Goldberg Michael, Nadiv Orna, Luknar-Gabor Noemi, Agar Gabriel, Beer Yiftah, Katz Yitzhak
Allergy and Immunology Institute,Assaf-Harofeh Medical Center, Zerifin 70300, Israel.
Mol Immunol. 2009 May;46(8-9):1854-9. doi: 10.1016/j.molimm.2009.01.004. Epub 2009 Feb 6.
In order to determine the mechanisms by which a chronic inflammatory network can be maintained in the arthritic joint, we examined whether fibroblast-like synoviocytes (FLS) could provide feedback signals after their stimulation by inflammatory cytokines. FLS and dermal fibroblasts (DF) were derived from rheumatoid arthritis (RA), osteoarthritis (OA) and post-trauma patients. These two cell types were then stimulated with 10 nanogram/ml of TNFalpha, IL-1beta and IL-17 alone or in combination treatments. Specific mRNA expression of IL-23 p19 was quantitated by real-time PCR and its protein by immunoprecipitation. A striking specific synergistic induction of IL-23 p19 versus IL-12 p35 mRNA expression was noted after stimulation with IL-17 and TNFalpha in FLS, and to a lesser degree in DF (p<0.043). This synergistic response was composed of an initial priming step by IL-17, thus making FLS hyperresponsive to TNFalpha-mediated stimulation. In contrast, IL-1beta mediated induction of IL-23 p19 expression was cell-specific. Induction of IL-23 p19 expression by IL-1beta was present in FLS but almost absent in the DF derived from the same patients. Furthermore, IL-1beta did not synergize with IL-17 to induce IL-23 p19 expression. Immunoprecipitation of FLS cellular lysates after stimulation with IL-17 and TNFalpha detected p19 protein and this was enhanced by the addition of IL-1beta. However, no co-immunoprecipitation of the p40 subunit of IL-23 was noted from the same cells. Thus, FLS are potently regulated by inflammatory cytokines to specifically express IL-23 p19. Additional byproducts of the inflammatory milieu may be required for the generation and secretion of bioactive IL-23.

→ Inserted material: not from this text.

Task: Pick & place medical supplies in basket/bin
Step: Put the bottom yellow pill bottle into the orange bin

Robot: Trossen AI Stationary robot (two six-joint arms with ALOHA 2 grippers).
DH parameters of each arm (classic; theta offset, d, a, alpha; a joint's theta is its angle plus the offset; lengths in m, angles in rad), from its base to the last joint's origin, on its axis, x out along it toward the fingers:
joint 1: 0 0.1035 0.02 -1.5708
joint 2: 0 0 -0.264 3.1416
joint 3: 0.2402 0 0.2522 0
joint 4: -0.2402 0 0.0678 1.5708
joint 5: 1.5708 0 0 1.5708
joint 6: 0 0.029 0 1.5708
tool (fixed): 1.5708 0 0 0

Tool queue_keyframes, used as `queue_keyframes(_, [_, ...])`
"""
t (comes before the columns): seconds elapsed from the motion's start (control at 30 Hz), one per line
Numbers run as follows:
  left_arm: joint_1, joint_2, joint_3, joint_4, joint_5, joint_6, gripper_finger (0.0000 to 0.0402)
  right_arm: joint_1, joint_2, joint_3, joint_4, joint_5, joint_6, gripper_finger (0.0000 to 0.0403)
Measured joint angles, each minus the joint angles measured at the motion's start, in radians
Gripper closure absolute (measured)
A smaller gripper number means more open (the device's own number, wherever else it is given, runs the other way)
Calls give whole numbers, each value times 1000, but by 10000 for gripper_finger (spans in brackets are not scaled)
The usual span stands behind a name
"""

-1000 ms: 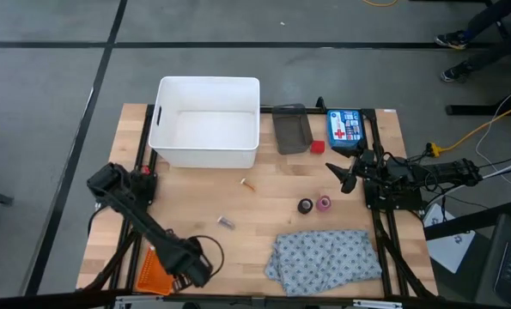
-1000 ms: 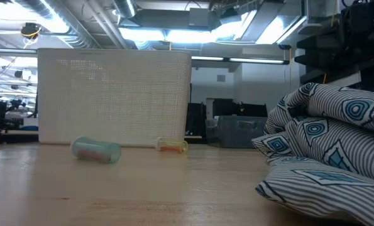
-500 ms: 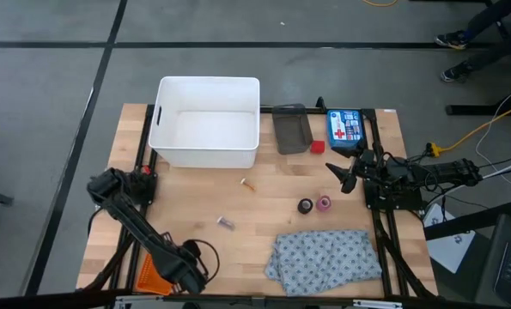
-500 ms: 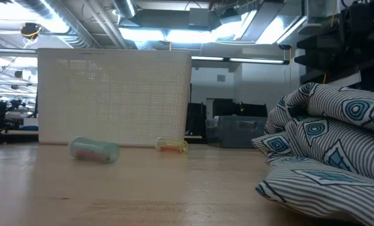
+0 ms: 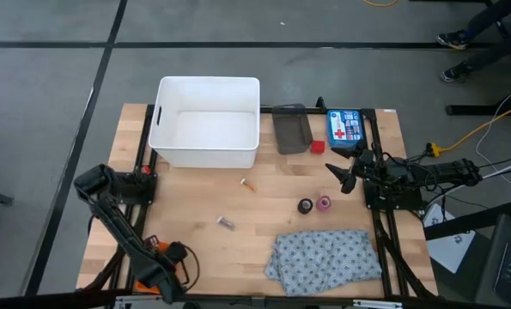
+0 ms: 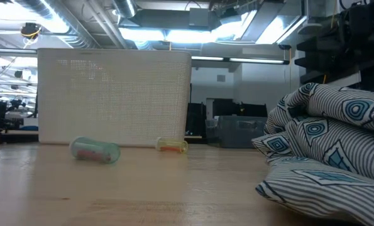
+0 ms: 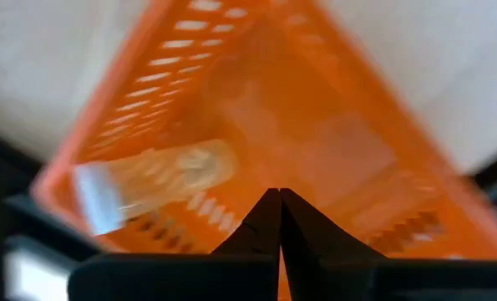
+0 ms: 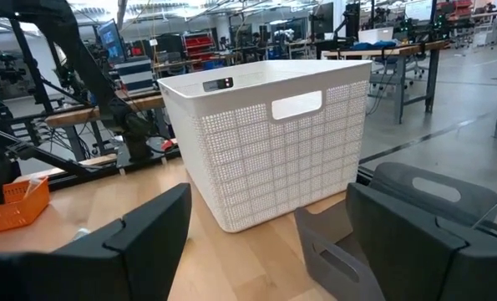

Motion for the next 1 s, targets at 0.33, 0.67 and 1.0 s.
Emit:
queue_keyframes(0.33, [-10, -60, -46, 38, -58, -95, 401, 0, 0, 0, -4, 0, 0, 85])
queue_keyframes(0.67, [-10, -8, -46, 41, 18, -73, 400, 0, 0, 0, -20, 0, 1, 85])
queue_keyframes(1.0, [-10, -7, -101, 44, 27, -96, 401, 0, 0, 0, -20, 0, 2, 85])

为了确定慢性炎症网络在关节炎关节中得以维持的机制,我们研究了成纤维样滑膜细胞(FLS)在受到炎性细胞因子刺激后是否能够提供反馈信号。FLS和真皮成纤维细胞(DF)分别取自类风湿性关节炎(RA)、骨关节炎(OA)和创伤后患者。然后,用10纳克/毫升的肿瘤坏死因子α(TNFα)、白细胞介素-1β(IL-1β)和白细胞介素-17(IL-17)单独或联合处理这两种细胞类型。通过实时聚合酶链反应(PCR)对IL-23 p19的特异性信使核糖核酸(mRNA)表达进行定量,并通过免疫沉淀法对其蛋白质进行定量。在用IL-17和TNFα刺激后,在FLS中观察到IL-23 p19与IL-12 p35 mRNA表达有显著的特异性协同诱导作用,在DF中这种作用程度较小(p<0.043)。这种协同反应由IL-17引发的初始致敏步骤组成,从而使FLS对TNFα介导的刺激反应增强。相比之下,IL-1β介导的IL-23 p19表达诱导具有细胞特异性。IL-1β诱导IL-23 p19表达在FLS中存在,但在来自同一患者的DF中几乎不存在。此外,IL-1β与IL-17不协同诱导IL-23 p19表达。用IL-17和TNFα刺激后,对FLS细胞裂解物进行免疫沉淀检测到p19蛋白,添加IL-1β可增强这种蛋白的表达。然而,在相同细胞中未观察到IL-23的p亚基40的共免疫沉淀。因此,FLS受到炎性细胞因子的有效调节以特异性表达IL-23 p19。炎性环境的其他副产物可能是生物活性IL-23产生和分泌所必需的。